Un festival pluridisciplinaire
Fondé en 1991, le Festival Voix De Femmes a eu de multiples visages : essentiellement axé sur la musique traditionnelle et le théâtre, cet événement s’est, au fil du temps, transformé en un rendez-vous culturel global, regroupant une dizaine de disciplines. “Quand on a repris le projet, on a vraiment voulu faire le lien entre des pratiques artistiques et des thématiques de société, notamment les questions de genre, les questions d’inclusivité et d’accessibilité. Maintenant, c’est à géométrie variable : les arts de la scène sont toujours représentés mais en fonction de ce qu’on travaille, il y peut y avoir des créations sonores, des arts plastiques, du cinéma, de la danse, ou encore du stand-up”, explique Flo Vandenberghe, co-directrice de Voix De Femmes. Visant à promouvoir les pratiques et savoirs portés par des artistes femmes mais aussi les personnes issues de minorités de genre, Voix De Femmes met également un point d’honneur à décentraliser la culture. C’est pourquoi, cette année, le festival se déroule essentiellement à Liège. “À Bruxelles, il y a plein de projets qui travaillent cette matière-là et qui le font super bien, alors qu’à Liège, on est les seules à traiter cette articulation entre questions de genre et pratiques artistiques”, souligne Flo.
“Esprit de Suite”, entre héritage et transmission
Il y a deux ans, le Festival Voix De Femmes fêtait son anniversaire avec l’édition “Dis/continuer”, abordant les questions d’héritage et de transmission.

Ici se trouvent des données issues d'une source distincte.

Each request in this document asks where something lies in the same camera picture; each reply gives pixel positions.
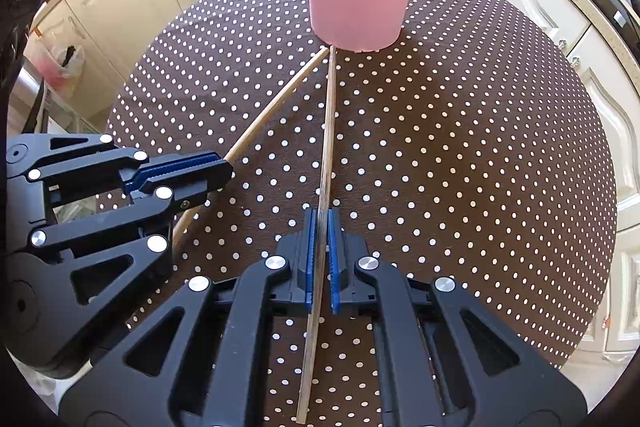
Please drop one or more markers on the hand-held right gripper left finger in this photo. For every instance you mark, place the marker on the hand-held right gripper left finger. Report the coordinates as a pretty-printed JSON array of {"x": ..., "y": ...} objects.
[{"x": 310, "y": 262}]

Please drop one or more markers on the clear plastic bag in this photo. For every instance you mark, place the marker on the clear plastic bag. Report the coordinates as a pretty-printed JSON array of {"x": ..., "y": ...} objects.
[{"x": 55, "y": 62}]

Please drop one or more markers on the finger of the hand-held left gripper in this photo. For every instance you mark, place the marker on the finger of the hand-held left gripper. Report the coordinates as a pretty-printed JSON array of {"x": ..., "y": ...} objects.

Pour continuer sur sa lancée — et parce que les choses ne sont jamais vraiment terminées — l’équipe revient avec “Esprit de Suite”, une édition de 18 jours durant laquelle la préservation, la transmission, les histoires et les silences referont surface.
Cette année, le festival met en lumière les récits trop peu écoutés : au programme, on retrouve une vingtaine de lectures, rencontres, créations, spectacles et ateliers qui donnent la parole aux personnes concernées. Tandis que les festivités commencent en grande pompe avec un focus sur l’artiste finlandaise Tove Jansson, les musiques traditionnelles seront mises à l’honneur quelques jours plus tard, pour notre plus grand plaisir. Le 7 octobre au KulturA, le public aura l’occasion de discuter avec Radio Campus et le collectif La Crue des ponts entre musiques traditionnelles et perspectives contemporaines, pour ensuite profiter d’une belle soirée de chants et percussions menés par La Crapaude et La Mòssa. “La Crapaude, c’est plutôt du côté wallon et La Mòssa, c’est plein de répertoires du sud de l’Italie, des réinterprétations de chants suédois, etc. Pour les personnes qui sont très ancrées dans les musiques actuelles, c’est intéressant de pouvoir écouter ce qui se passe autour. Ce genre de musique existe, et a toujours son importance,” explique Caroline Bertolini, chargée de communication auprès de Voix De Femmes. Un atelier participatif d’écriture et de réécriture de chansons traditionnelles aura lieu le lendemain, au CC Kali.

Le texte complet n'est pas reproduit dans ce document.